In October, the Race Relations Committee of My Brother’s Keeper New Rochelle hosted two community forums with the hope of promoting constructive conversations about race relations.
On October 5th, the Race Relations Committee hosted a highly successful 90-minute presentation on Implicit Bias at New Rochelle High School, which was delivered by Dr. Bryant Marks, an Associate Professor of Psychology at Morehouse College and Director of the Program for Research on Black Male Achievement.
“Biases held by police officers, physicians, prosecutors and criminal court judges can literally determine whether someone lives or dies,” notes Dr. Bryant Marks, who has provided Implicit Bias training to more than 1,400 Police Chiefs and several thousand patrol officers in police departments across the country, including the entire Los Angeles Police Department.
“It is possible, however, to implement practices or policies that limit the likelihood that implicitly biased beliefs will lead to biased behaviors,” asserts Dr. Marks, who presented a lively, research-based presentation on commonly held societal biases to approximately 120 attendees.
“We are grateful to Dr. Marks for showing clearly how our biases can prevent someone from getting a job offer, good terms on a bank loan or even fair treatment in our legal system,” notes Councilman Jared Rice, co-chair of MBKNewRo.”We’re glad that Dr. Marks also outlined steps we can all take to make sure our biases don’t have negative consequences for others.”
October 14th, MBKNewRo held a private screening at Regal New Roc of the movie “Marshall,” which highlights the early legal career of past Supreme Court Justice Thurgood Marshall.
The screening was attended by approximately 130 New Rochelle residents, including nearly 40 students. The discussion following the screening was led by MBKNewRo co-chair Jared Rice, who is a civil rights attorney and Councilman for New Rochelle's Third District. Panelists included the Supervising Judge of 9th Judicial District Family Courts Honorable Kathie E. Davidson and William Wagstaff, III, a local civil rights attorney.

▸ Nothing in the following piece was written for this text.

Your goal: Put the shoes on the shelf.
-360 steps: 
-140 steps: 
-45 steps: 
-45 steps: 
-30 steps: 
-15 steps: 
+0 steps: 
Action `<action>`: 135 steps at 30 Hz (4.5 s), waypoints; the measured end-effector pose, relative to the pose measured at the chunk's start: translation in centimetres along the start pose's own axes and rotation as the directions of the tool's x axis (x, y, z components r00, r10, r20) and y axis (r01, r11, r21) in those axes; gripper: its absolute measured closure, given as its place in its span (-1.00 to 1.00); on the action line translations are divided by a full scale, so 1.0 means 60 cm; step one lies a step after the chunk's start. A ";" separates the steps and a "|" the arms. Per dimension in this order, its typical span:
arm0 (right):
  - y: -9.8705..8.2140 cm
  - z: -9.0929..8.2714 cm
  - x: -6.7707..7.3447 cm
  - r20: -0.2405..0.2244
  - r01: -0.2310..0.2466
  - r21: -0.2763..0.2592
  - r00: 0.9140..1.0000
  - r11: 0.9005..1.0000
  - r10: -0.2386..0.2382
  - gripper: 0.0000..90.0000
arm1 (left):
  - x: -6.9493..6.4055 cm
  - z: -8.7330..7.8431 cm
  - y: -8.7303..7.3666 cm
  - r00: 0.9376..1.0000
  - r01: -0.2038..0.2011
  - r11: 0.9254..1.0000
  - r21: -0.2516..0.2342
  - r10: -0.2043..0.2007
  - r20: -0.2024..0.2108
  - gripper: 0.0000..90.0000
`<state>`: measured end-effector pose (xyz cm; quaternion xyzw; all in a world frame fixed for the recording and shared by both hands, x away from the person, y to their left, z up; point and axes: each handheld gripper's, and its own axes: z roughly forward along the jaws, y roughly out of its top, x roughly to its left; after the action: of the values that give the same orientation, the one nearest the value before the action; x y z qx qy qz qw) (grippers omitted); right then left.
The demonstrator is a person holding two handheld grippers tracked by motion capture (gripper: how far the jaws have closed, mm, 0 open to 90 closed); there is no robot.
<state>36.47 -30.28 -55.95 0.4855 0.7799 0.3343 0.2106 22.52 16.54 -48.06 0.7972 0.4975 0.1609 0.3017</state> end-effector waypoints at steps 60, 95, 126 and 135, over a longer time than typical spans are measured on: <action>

“It’s important for the students and adults in our community to see films about and interact with highly successful men and women of color so they can understand the challenges these individuals have faced in the past and see first-hand the strategies they used to overcome these hurdles,” notes Reggie Richardson, Principal of New Rochelle High School and co-chair or My Brother’s Keeper New Rochelle. “The lively discussions that follow these films enables community members to voice their hopes and frustrations, which is necessary to foster a vibrant and authentic community conversation about race relations,” adds Principal Richardson.
In March, the MBKNewRo Race Relations Committee held a private screening of "I am Not Your Negro," which was also followed by a lively community discussion. This conversation was led by Principal Richardson and featured Christopher Farley, a New Rochelle resident and Arts writer for the Wall Street Journal.
On April 29th, 2015, New Rochelle became the first community in Westchester County to accept President Obama’s My Brother’s Keeper Challenge. Seven additional communities in the Lower Hudson Valley and another 250 cities and towns across the country have joined the My Brother’s Keeper initiative, which is designed to help all students flourish, particularly boys and young men of color.
My Brother’s Keeper New Rochelle is a unique partnership between the City of New Rochelle and the School District and is supported by more than 120 community partners and 100 volunteers. MBKNewRo has launched or implemented more than two dozen events, programs and activities to help students make progress in all six of the Milestones outlined in this cradle-to-career initiative.